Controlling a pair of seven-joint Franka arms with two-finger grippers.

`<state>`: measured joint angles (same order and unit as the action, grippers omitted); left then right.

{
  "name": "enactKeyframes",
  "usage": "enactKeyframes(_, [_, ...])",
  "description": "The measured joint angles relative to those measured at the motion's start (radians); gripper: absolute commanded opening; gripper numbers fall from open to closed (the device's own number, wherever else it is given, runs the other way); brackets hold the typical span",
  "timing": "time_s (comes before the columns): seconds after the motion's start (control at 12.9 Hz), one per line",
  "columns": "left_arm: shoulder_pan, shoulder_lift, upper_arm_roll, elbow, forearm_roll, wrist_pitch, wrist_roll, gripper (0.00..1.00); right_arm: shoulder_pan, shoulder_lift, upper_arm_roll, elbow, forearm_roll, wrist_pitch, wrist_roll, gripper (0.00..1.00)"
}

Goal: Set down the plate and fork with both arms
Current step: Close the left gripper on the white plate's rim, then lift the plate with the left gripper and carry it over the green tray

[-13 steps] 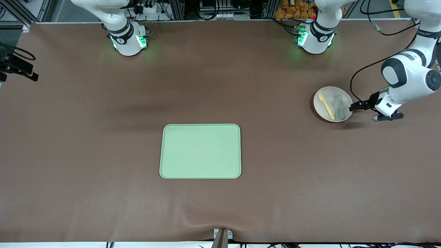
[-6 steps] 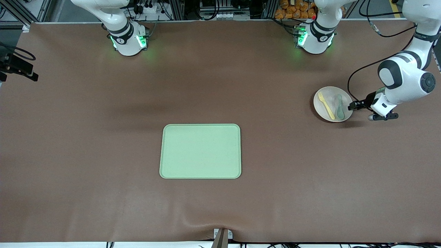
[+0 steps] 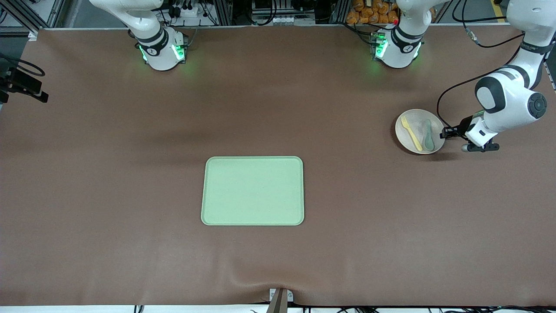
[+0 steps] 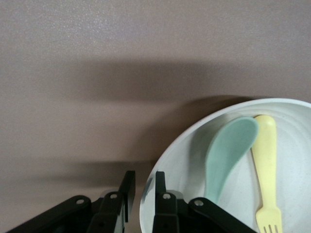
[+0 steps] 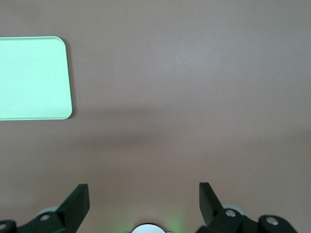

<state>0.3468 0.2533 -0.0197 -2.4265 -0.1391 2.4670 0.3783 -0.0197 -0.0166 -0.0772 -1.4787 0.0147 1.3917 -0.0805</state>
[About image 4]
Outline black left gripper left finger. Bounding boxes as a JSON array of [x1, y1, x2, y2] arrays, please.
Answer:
==============================
Begin at the line containing "[-13 steps]" and transcribe exactly every line through the end of the records, both ends included, leaving the pictures out.

[-13 steps] 
[-6 steps] 
[+0 steps] 
[+0 steps] 
[+0 steps] 

<state>0.3468 0.2533 -0.0197 -2.4265 -0.1391 2.4670 0.3783 -0.0197 -0.0166 -0.0772 -1.4787 0.0147 1.3917 -0.0805</state>
[About image 4]
Outline black left gripper left finger. Bounding boxes as a JSON array of [x1, y1, x2, y2] arrays, please.
Answer:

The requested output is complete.